Para presidente do Banco Central, apesar das ações para conter fluxo de capitais, Brasil continuará a atrair investimentos internacionais

Daniela Amorim / RIO, O Estado de S.Paulo

28 de julho de 2011 | 00h00

O Banco Central participou, junto com o Ministério da Fazenda, da discussão sobre as medidas publicadas ontem para conter a valorização cambial, revelou Alexandre Tombini, presidente da autoridade monetária, após conferência na Escola Superior de Guerra, no Rio de Janeiro.

Segundo Tombini, as novas regras têm o objetivo de conter a alavancagem do real ante o dólar, em um momento de ampla liquidez internacional e algumas moedas sob pressão. Mas, apesar das ações para conter o fluxo de capital, o Brasil continuará a atrair investimentos.

"O investimento estrangeiro responde a fatores estruturais, condições de longo prazo que não são afetadas por essa medida. Inclusive, tornam o Brasil ao longo do tempo um paradeiro mais seguro para o investimento produtivo, os investimentos em infraestrutura, os investimentos diretos estrangeiros", afirmou o presidente do BC. "O Brasil continua sendo um país receptivo aos investimentos diretos estrangeiros e essa medida vem fortalecer essa marca da economia brasileira."

Tombini disse também que o órgão continuará atuando para mitigar possíveis riscos provenientes da entrada excessiva de capitais.
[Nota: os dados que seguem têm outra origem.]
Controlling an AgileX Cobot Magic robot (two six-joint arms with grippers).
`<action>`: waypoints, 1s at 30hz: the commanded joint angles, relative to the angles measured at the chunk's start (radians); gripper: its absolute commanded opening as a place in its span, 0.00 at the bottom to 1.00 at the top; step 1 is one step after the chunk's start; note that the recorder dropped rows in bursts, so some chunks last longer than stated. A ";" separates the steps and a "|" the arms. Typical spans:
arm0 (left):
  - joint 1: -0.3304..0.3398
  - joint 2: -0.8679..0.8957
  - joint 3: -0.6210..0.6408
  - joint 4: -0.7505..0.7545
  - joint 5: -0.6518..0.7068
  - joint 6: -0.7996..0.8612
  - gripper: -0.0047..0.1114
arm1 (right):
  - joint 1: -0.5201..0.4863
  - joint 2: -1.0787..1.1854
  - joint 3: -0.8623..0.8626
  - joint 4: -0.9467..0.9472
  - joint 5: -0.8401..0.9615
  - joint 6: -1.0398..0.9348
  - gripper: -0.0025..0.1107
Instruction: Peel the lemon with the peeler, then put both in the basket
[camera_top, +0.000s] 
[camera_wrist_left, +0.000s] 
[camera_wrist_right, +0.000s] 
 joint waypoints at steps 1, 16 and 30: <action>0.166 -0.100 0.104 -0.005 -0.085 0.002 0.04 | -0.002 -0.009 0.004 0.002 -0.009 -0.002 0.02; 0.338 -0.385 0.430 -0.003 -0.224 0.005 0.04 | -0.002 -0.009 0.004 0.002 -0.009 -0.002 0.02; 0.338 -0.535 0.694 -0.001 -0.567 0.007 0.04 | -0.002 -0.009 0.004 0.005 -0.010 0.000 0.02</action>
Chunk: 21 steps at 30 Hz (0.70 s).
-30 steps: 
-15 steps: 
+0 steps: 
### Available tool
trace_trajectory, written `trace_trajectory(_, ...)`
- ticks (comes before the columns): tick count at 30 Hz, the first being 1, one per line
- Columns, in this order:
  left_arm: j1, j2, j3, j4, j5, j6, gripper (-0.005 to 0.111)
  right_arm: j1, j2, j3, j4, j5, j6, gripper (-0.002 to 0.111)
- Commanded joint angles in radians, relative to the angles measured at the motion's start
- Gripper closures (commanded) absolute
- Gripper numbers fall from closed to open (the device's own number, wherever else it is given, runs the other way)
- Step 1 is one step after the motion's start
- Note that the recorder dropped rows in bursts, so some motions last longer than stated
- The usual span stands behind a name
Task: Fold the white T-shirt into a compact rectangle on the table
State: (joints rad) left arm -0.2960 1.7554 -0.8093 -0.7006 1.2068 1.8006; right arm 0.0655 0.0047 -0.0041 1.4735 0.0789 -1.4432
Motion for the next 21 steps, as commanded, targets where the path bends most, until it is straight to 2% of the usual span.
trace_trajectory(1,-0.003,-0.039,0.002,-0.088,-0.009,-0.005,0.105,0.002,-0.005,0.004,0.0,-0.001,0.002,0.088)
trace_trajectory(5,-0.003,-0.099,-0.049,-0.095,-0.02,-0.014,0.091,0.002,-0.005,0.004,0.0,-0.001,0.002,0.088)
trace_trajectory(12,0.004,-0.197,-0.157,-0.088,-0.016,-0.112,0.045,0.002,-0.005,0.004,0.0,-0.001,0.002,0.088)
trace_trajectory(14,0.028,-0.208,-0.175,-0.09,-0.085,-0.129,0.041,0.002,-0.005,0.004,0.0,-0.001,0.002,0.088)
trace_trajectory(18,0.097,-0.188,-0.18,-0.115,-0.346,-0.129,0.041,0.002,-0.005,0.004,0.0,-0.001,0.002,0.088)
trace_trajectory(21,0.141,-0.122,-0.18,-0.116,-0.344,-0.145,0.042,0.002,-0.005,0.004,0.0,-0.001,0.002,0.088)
Segundo ele, "a economia brasileira sai mais forte com essa medida."

A atuação do BC sobre o câmbio não sofrerá alterações e as intervenções diárias devem continuar, embora o banco afirme que manterá a vigilância sobre a situação do mercado para definir novas ações.

Para Tombini, no momento em que houver uma melhora nas condições internacionais, tanto no setor monetário quanto no financeiro, não haverá mais surpresas na economia brasileira.

O presidente do BCs garantiu que tem acompanhado os movimentos de um possível rebaixamento da nota dos Estados Unidos, mas acredita que a questão sobre a elevação do teto da dívida americana seja resolvida sem impactos maiores sobre a economia mundial e sobre o Brasil. "Obviamente que nós acompanhamos a situação com atenção e veremos aí os desdobramentos nos próximos dias", disse.

Em caso de suspensão de pagamentos (default) da dívida americana, Tombini diz que o governo brasileiro estaria preparado para impedir a contaminação do mercado doméstico. "Se houver necessidade, nós teremos condições, nós saberemos atuar."

Em relação à política de reservas do Brasil, em parte constituída por títulos americanos, não deve haver mudanças, mesmo diante de um eventual rebaixamento da nota dos EUA. Tombini ressalta que o País tem um nível de reservas internacionais adequado às suas necessidades, de 14% a 15% do Produto Interno Bruto (PIB).